▸ **EXERCISE DIRECTIONS**: Give back an exact copy of the lines in the records below, from the line that has "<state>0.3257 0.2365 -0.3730" through the line that has "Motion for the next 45", and nothing besides.

***** DATA FOR PROCESSING *****

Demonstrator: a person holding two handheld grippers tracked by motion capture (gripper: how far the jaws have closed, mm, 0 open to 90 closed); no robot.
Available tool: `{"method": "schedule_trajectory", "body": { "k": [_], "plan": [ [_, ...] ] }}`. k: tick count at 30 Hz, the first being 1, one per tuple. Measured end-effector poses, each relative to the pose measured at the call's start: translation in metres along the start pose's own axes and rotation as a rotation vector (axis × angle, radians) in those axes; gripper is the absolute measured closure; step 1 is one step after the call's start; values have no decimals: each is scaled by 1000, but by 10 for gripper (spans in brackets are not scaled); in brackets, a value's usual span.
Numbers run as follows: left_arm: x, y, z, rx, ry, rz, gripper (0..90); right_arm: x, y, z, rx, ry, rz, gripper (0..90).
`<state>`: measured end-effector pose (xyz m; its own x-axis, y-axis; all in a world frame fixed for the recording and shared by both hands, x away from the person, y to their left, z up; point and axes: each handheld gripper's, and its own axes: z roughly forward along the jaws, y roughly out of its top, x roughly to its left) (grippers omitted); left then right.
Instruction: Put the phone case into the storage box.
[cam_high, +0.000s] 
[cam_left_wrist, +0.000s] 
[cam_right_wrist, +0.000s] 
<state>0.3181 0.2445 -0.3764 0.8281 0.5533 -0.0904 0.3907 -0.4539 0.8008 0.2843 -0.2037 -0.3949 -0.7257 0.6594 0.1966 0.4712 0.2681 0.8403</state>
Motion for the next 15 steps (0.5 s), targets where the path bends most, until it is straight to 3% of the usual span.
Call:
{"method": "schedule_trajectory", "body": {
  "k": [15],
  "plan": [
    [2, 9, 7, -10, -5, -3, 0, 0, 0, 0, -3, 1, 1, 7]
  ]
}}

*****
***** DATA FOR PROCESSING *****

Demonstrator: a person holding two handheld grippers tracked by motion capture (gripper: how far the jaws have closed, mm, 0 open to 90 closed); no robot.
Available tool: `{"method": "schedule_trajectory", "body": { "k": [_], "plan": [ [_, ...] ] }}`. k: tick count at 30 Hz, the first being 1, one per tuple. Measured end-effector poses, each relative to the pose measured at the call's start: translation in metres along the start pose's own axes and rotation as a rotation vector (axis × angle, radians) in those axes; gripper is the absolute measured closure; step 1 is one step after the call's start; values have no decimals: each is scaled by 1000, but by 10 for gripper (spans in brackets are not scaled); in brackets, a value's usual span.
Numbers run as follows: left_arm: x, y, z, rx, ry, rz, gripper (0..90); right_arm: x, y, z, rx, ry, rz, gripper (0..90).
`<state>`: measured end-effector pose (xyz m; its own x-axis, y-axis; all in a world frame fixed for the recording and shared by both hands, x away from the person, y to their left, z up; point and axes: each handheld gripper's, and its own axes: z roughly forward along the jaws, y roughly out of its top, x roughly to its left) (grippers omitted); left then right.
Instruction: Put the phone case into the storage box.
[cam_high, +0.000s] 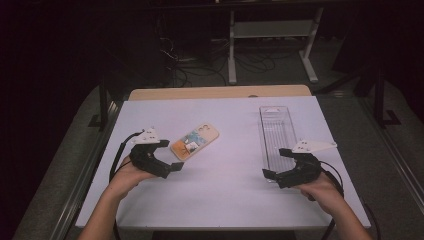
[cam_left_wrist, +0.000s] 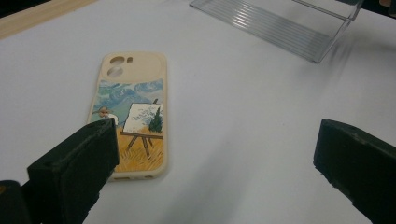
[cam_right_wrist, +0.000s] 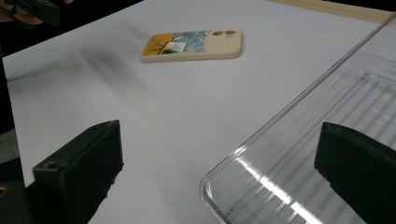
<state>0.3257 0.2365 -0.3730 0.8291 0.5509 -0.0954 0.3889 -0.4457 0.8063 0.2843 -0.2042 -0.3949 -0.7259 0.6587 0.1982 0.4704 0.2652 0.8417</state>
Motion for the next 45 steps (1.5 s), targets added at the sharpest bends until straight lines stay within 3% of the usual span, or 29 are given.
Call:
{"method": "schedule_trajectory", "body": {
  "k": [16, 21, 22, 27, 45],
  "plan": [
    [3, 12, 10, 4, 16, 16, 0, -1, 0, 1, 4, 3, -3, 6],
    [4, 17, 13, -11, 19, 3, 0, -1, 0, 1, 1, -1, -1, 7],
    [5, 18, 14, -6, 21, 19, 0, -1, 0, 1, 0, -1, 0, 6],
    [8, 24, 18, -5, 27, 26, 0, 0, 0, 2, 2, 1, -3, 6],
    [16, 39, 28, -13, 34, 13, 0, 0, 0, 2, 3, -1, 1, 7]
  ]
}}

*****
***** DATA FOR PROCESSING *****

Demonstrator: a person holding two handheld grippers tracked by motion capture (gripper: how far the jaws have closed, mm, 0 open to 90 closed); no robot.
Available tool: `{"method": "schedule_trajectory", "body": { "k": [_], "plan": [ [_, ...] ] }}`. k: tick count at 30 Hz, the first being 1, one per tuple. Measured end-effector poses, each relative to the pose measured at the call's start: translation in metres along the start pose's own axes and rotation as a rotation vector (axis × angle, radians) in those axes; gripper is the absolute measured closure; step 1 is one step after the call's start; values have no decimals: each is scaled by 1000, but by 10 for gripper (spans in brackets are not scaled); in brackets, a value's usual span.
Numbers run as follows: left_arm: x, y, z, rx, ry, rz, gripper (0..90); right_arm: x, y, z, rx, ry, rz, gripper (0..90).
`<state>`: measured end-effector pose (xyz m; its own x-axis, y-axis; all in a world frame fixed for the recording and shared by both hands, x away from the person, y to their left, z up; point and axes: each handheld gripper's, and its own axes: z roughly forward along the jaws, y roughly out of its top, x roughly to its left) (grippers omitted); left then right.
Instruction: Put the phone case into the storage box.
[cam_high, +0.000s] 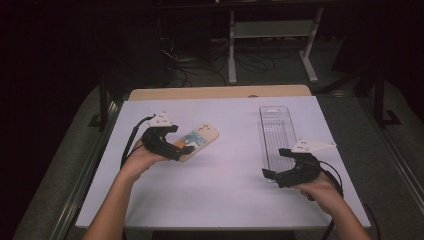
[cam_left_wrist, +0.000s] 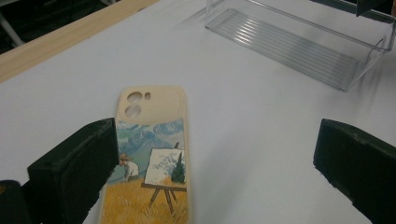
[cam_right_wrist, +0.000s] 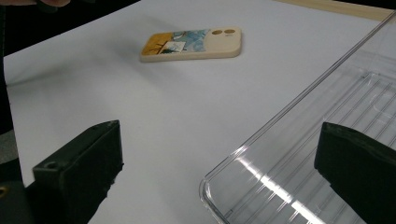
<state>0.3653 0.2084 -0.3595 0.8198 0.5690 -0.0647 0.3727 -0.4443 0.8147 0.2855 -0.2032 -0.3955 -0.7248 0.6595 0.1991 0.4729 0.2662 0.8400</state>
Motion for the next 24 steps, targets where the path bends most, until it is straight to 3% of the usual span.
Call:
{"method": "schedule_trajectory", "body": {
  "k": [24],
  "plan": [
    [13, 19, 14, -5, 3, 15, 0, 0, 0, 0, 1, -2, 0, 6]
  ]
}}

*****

▸ **RESPONSE TO THIS EXERCISE**:
<state>0.3257 0.2365 -0.3730 0.8291 0.5509 -0.0954 0.3889 -0.4457 0.8063 0.2843 -0.2042 -0.3949 -0.7259 0.6587 0.1982 0.4704 0.2652 0.8417</state>
Motion for the next 45 steps (1.5 s), targets added at the sharpest bends until straight lines stay within 3% of the usual span, or 29 are given.

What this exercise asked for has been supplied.